In a recent letter addressed to Gary Gensler, chief of the United States Securities and Exchange Commission (SEC), two lawmakers have advocated for the existing custodial rules. The lawmakers urged Gensler to keep custody rules unchanged.
Reportedly, the letter was issued by Congressmen Michael Flood (Republican-Nebraska) and Ritchie Torres (Democrat-New York) intending to keep custody rules unchanged. In February, the SEC proposed specific changes to the Investment Advisers Act 1940.
The SEC proposed to extend the requirement for how registered investment advisers keep customer assets to cryptocurrencies alongside other assets. Currently, the definition of “qualified custodians” includes entities like state-chartered banks, state-regulated trust companies, and Federally regulated banks and savings associations. With the proposed changes, the SEC wants to limit the definition to include only banks and savings associations under Federal regulation.
To this, Congressmen Flood and Torres wrote to Gensler, urging him to keep the current definition unchanged. They suggested that custody of assets for a Registered Investment Advisor (RIA) is a “core banking activity.” Hence, such activity should be subject to the banking rules and regulations under the existing dual-banking system in the country with equal operational authority to state and national banks.
The proposal has been largely believed to have negative repercussions on America’s crypto sector. Some experts even feared that investors might lose trust in the industry if the SEC’s requirements are too stringent or if state-chartered trust companies are excluded
Addressing the primary point of investors’ protection highlighted by the SEC, the Congressmen pointed out that state regulators already have rules in place to protect consumers. They added that uninsured state trust companies remain subject to comprehensive customer protection rules, like capital and liquidity standards, and have “prudently offered custody services for centuries.”

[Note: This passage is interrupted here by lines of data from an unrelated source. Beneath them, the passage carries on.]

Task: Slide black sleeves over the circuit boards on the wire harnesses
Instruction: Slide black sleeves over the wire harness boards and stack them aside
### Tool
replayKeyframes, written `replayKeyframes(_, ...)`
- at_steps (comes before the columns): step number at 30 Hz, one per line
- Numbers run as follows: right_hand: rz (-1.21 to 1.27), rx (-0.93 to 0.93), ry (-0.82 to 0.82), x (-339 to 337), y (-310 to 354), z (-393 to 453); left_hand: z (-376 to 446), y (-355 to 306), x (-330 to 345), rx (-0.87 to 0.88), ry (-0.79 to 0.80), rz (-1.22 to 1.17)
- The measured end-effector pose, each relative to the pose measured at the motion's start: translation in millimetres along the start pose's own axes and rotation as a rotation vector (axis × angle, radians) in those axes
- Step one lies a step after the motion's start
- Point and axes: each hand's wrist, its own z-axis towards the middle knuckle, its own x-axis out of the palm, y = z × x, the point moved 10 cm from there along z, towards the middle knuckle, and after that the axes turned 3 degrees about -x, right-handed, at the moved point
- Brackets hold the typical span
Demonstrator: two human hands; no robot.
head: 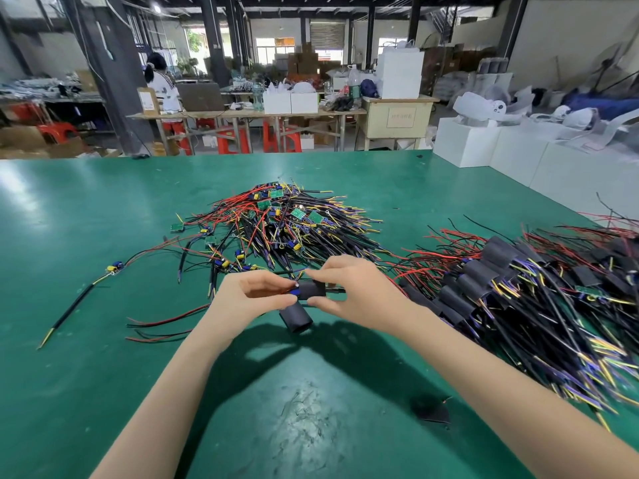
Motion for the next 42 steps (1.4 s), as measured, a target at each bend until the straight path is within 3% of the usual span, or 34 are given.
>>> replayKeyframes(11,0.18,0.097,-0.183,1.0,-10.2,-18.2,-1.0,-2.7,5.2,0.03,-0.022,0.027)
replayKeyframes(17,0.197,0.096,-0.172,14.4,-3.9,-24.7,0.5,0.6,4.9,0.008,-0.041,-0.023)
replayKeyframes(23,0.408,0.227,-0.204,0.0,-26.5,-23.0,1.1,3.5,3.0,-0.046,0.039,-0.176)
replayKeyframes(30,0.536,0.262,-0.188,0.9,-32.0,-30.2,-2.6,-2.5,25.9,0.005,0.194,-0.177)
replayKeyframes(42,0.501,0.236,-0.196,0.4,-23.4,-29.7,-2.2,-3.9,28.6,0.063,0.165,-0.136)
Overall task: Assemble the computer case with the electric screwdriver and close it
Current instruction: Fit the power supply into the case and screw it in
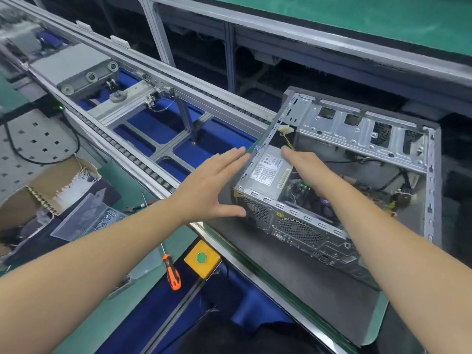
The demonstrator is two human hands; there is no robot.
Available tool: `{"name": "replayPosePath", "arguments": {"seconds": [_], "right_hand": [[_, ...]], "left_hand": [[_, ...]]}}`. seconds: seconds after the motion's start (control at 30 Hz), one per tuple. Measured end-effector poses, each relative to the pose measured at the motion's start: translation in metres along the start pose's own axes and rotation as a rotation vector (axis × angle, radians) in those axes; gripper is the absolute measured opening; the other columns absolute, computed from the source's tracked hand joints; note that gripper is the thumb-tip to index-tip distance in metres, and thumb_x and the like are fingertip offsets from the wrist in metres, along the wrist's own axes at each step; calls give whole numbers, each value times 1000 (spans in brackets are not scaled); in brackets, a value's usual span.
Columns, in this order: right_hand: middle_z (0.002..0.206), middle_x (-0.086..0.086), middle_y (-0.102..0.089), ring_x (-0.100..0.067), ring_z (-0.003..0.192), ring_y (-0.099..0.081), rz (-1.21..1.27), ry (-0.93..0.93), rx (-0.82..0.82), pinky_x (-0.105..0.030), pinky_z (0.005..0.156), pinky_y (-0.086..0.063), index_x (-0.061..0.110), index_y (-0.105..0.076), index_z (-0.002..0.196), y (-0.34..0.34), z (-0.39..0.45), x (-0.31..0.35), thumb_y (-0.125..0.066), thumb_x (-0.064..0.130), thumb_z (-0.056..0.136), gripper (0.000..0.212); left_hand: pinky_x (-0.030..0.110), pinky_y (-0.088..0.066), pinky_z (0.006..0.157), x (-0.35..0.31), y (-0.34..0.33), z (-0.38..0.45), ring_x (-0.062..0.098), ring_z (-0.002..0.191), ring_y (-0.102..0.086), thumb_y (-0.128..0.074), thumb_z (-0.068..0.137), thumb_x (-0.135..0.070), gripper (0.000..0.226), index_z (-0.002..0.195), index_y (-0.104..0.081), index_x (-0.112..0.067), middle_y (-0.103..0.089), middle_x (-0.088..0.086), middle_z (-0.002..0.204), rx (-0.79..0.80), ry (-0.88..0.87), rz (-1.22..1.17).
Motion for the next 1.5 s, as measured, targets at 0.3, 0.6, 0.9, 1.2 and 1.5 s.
{"name": "replayPosePath", "arguments": {"seconds": [0.3,0.6,0.9,1.2,1.5], "right_hand": [[88,4,-79,-16,80,-68,-28,48,34,-28,71,-44,14,-78,89,1,9,0,-50,79,85,70],[106,-25,-69,-32,82,-68,-30,64,100,-31,81,-47,-3,-65,113,-3,9,-1,-45,83,80,94],[122,9,-71,-17,111,-64,113,14,-18,-42,94,-49,34,-71,130,5,8,-4,-36,89,80,82],[102,-8,-74,-23,91,-68,-84,110,-134,-33,79,-51,13,-72,108,30,-3,18,-32,59,104,61],[77,-3,-66,-21,69,-58,-296,54,-756,-33,63,-44,12,-63,81,228,-155,-22,-50,35,101,34]], "left_hand": [[43,-10,127,-17,-18,26,10,156,8,-17,96,-66,76,161,3,-32,8,-10,169,272,-43,309],[45,-18,126,-16,-18,21,10,157,3,-26,98,-66,76,163,-8,-31,2,-8,171,238,11,235],[45,-27,124,-17,-21,18,11,157,0,-30,105,-61,69,163,-9,-31,2,-8,171,174,6,193],[34,-17,124,-25,-9,20,7,156,-8,-32,103,-63,66,161,-25,-31,-13,-9,170,145,10,75],[30,-45,72,-119,3,116,-2,86,-58,-39,98,-50,28,99,-63,-36,-66,-17,92,-163,172,-423]]}}
Point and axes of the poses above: each hand's wrist, its own z-axis towards the middle knuckle, its own y-axis out of the back of the hand, x = y × z, the point moved 6 cm from there along z, towards the middle knuckle
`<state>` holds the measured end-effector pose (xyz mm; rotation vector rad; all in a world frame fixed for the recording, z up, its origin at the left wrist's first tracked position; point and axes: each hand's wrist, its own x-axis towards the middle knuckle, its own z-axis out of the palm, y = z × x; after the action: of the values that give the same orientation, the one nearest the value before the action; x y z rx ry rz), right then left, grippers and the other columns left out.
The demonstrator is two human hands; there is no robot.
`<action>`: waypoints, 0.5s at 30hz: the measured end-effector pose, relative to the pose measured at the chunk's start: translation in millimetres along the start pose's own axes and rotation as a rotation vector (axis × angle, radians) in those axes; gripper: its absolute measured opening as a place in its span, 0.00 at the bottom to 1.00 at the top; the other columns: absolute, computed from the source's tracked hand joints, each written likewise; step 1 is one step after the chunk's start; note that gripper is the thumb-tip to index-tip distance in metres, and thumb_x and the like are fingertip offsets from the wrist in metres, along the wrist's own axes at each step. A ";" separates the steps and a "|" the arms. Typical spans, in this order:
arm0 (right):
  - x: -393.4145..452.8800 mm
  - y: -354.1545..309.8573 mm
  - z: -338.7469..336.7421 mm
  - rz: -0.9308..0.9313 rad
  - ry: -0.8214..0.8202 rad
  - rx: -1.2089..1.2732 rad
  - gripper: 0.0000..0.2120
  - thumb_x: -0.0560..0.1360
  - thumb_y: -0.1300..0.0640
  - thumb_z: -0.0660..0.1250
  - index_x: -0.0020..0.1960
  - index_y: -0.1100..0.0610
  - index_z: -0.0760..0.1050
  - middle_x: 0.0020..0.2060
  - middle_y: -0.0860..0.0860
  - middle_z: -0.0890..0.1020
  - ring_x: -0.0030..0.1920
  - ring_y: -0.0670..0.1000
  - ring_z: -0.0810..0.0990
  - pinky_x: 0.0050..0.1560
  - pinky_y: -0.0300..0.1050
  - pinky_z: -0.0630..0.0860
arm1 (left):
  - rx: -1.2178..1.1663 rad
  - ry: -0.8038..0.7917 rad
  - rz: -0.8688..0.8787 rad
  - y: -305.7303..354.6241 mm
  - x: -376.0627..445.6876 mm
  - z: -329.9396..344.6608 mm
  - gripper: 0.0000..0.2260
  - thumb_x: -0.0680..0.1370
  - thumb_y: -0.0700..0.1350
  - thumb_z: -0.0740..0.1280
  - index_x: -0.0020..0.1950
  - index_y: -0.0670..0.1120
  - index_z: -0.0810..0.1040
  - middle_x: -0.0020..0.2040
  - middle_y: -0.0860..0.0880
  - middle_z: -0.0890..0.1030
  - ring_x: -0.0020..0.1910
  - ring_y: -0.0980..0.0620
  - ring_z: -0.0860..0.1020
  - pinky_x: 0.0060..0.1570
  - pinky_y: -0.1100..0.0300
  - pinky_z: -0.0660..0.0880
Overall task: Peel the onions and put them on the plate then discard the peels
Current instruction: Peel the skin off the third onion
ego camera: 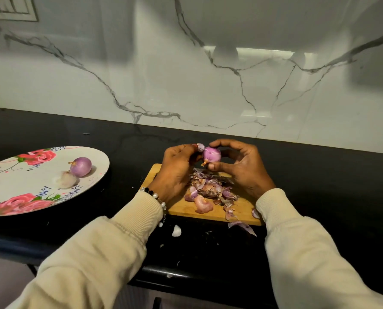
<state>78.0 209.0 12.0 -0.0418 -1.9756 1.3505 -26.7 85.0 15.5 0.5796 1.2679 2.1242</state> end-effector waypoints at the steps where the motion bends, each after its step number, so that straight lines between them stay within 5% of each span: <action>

They concluded that narrowing the definition of qualified custodians “will do the opposite” of providing more security for investors. The Congressmen added that given the small number of digital asset custodians, limiting the definition will likely cause market concentration and adversely impact competition.
Additionally, the letter stated that the SEC’s own draft noted that a narrowing of the definition might cause investors to remove assets from an innovative and safe custodian. This could end in assets placed at a “greater risk of loss.” Notably, this lawmaker duo is a combination of a Republican and a Democrat lawmaker. While both parties have been largely divided on several issues regarding, their coming together marks a significant move.
Interestingly, the proposed changes have received wide scaled defamation from several financial firms including crypto entities. Despite being a qualified custodian, Coinbase CLO took a jab at the SEC in regards to the custodial rules.
Simultaneously, entities like JP Morgan and the Small Business Administration (SBA) stood against the proposal and said that the requirements for qualified custodians to hold assets would affect smaller investment advisers and force them to merge or leave the business. In recent times, there have been ample fears of the US losing its position as the crypto hub and pushing innovation away primarily due to the approach of the SEC.
However, some argue that the SEC’s regulations will increase transparency and security in the crypto industry. Nonetheless, if the SEC proceeds with the proposed rule, it would be a significant step from the regulator, with repercussions which could be only assessed over time.